Saved data entries:
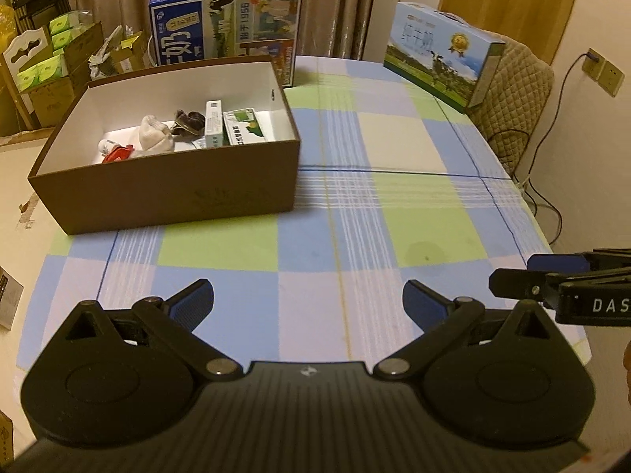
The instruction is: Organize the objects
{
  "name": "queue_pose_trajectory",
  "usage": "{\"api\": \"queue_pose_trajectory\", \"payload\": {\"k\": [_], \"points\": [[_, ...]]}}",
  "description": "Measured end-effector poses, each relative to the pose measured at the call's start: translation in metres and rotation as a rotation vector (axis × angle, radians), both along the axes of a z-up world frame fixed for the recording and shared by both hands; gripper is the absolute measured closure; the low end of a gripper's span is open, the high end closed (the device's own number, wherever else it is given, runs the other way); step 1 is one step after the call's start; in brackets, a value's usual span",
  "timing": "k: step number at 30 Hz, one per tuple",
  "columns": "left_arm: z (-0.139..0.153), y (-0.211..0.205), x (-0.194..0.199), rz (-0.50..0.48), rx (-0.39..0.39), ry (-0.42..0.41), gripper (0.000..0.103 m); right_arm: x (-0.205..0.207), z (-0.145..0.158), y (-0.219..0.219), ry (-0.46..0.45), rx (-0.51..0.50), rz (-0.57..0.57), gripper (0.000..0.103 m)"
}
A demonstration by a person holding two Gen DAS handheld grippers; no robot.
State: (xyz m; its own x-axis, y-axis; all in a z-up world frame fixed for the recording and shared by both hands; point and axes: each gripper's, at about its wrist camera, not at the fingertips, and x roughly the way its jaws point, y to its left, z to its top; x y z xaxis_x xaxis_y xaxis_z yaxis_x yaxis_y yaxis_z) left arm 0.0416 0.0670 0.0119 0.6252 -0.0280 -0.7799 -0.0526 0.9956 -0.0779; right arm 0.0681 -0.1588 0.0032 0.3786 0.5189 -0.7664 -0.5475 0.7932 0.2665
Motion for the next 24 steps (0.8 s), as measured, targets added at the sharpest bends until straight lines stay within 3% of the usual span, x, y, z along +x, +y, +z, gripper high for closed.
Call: {"api": "queue_pose_trajectory", "payload": {"k": [11, 24], "points": [[0.004, -0.017, -0.023, 0.017, 0.008, -0.013, 0.002, -0.016, 0.003, -0.016, -0.009, 0.009, 0.020, 0.040], [0.003, -0.018, -0.025, 0.050, 0.022, -0.014, 0.003, -0.015, 0.002, -0.016, -0.013, 0.012, 0.030, 0.040]]}}
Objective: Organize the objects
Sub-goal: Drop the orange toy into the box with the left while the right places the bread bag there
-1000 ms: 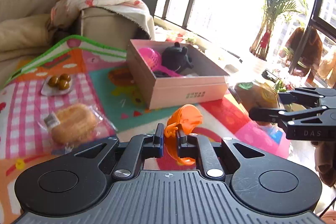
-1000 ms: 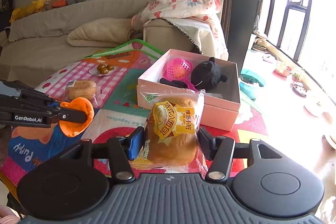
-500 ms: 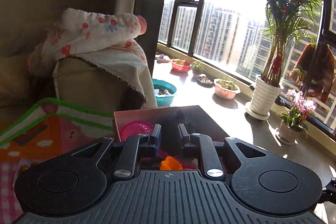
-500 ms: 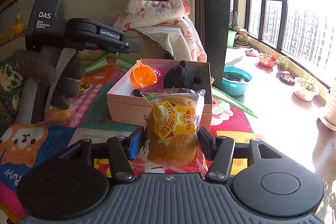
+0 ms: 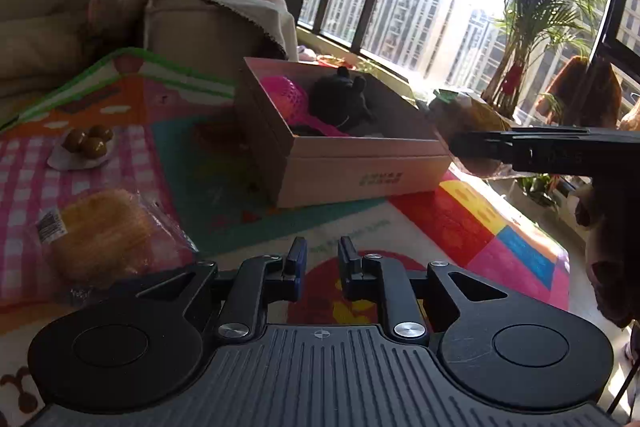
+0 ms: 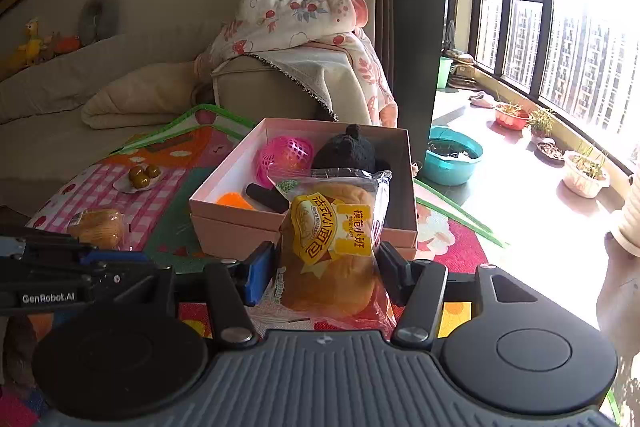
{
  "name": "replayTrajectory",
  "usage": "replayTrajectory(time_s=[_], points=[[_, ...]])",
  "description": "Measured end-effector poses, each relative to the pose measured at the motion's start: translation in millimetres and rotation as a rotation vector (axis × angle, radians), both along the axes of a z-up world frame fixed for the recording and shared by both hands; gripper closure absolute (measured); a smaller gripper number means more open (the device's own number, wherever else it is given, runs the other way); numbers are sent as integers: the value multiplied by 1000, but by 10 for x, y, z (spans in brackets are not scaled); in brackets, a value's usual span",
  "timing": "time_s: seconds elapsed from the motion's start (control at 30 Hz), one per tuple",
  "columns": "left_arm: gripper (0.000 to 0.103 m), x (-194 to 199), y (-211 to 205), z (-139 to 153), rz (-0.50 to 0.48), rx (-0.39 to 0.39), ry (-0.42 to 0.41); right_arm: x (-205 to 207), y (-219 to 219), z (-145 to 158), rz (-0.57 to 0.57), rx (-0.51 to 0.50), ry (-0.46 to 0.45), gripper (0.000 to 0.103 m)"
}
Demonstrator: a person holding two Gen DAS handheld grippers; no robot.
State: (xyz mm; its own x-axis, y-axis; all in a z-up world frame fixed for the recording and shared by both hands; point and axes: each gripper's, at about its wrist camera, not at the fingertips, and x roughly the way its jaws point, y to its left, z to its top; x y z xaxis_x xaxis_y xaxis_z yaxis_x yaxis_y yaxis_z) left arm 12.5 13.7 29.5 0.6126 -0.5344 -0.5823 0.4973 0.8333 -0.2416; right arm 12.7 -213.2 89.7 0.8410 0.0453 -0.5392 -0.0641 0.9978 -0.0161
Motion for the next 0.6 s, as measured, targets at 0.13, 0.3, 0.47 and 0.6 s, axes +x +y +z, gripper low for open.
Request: replayTrajectory(time_s=[0.13, 0.3, 0.47, 0.6], points=[[84, -153, 100, -93, -11, 24, 17, 411, 101, 146, 12, -22, -49, 47], [84, -191, 176, -120, 8, 39, 14, 913, 260, 88, 15, -68, -38, 29], [84, -180, 278, -109, 29, 31, 10, 776, 402, -230, 40, -90, -1, 12], [84, -111, 304, -155, 45, 38, 25, 512, 443, -372, 53, -97, -12, 2]])
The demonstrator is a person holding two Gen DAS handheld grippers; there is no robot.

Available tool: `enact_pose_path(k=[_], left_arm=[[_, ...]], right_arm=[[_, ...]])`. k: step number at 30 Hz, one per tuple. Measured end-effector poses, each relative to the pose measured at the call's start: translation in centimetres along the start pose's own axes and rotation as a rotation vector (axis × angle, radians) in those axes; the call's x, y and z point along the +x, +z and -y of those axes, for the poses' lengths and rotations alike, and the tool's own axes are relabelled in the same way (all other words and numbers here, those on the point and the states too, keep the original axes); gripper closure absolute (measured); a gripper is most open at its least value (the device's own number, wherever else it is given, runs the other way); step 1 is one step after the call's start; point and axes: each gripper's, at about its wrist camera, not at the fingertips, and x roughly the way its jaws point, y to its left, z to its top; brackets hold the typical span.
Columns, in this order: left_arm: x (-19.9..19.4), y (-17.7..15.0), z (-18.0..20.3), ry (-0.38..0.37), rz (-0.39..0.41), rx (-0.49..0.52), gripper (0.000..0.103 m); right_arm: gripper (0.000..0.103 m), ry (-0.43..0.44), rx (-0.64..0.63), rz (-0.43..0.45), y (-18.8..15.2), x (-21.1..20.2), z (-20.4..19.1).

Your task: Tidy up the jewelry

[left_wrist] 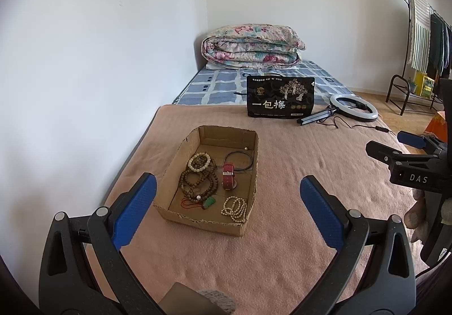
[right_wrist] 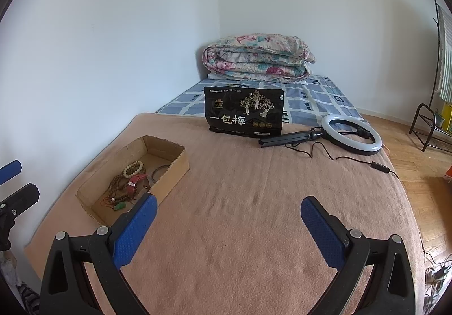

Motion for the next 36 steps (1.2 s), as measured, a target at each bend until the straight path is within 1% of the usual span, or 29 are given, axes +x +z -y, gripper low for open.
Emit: enact_pose_path(k=[28,36], left_arm=[[0.25,-0.01,-0.25,0.000,-0.007,-0.008,0.000],[0.14,-0.90,-0.02,-0.007,-0.029,-0.021,0.000]], right_arm=[[0.000,0.009,0.012,-0.015,-0.36,0.23,0.21],[0.000,0.011,0.014,-0.019,-0.35,0.23,0.12]])
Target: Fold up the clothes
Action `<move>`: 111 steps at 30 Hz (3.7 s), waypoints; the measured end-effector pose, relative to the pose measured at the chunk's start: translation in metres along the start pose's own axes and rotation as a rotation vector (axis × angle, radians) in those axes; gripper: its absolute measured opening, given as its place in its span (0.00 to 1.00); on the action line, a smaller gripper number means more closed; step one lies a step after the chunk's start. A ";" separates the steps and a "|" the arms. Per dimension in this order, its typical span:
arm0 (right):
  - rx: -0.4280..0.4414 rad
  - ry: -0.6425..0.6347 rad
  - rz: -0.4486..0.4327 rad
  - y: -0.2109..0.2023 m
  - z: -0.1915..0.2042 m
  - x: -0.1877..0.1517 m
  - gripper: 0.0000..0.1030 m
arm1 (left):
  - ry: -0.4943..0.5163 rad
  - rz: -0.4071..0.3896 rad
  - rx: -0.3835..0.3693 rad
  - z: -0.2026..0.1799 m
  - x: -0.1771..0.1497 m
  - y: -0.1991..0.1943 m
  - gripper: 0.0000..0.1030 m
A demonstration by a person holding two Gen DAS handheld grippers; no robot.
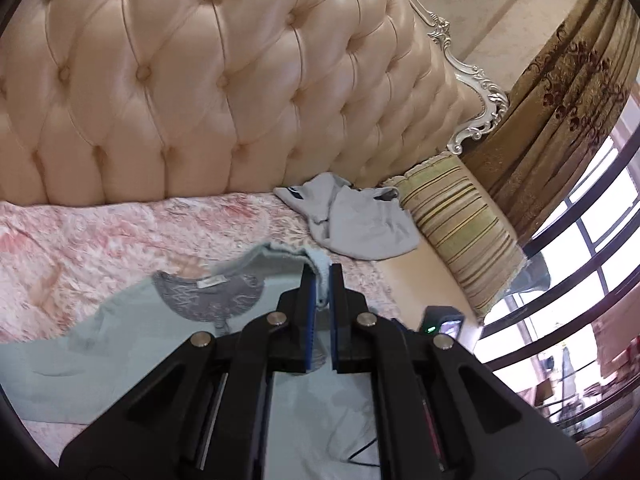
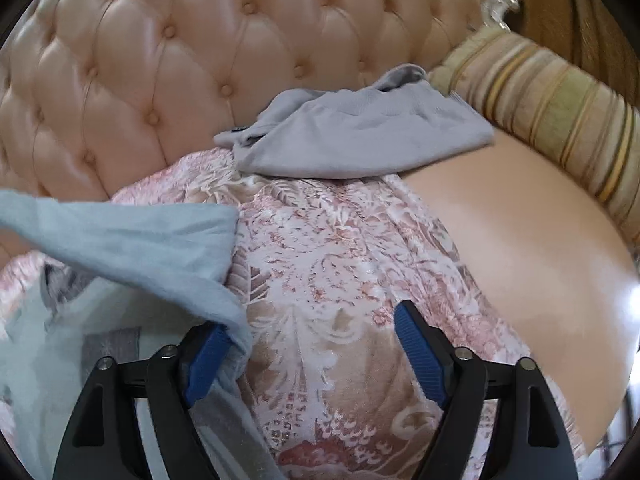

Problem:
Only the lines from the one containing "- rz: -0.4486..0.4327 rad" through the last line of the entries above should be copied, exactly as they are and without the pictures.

Response:
  - rz: -0.4486..0.4327 rad
  - y: -0.2109..0.2023 m
  - z: -0.1915..0.2042 m
  - x: -0.1877..0.1517 m
  - gripper: 0.0000..0.1030 m
arm1 (left):
  - ry: -0.4943..0.5163 rad
  - rz: -0.4071..0.3896 rad
  - rx: -0.3835..0.3693 rad
  - z: -0.2026..0.1799 m
  - x: -0.1771..0.1497 m
  - y: -0.1991..0.1943 m
  - gripper: 0.0000..0.1030 m
A demonstration by a person holding two Gen DAS handheld grippers; no robot.

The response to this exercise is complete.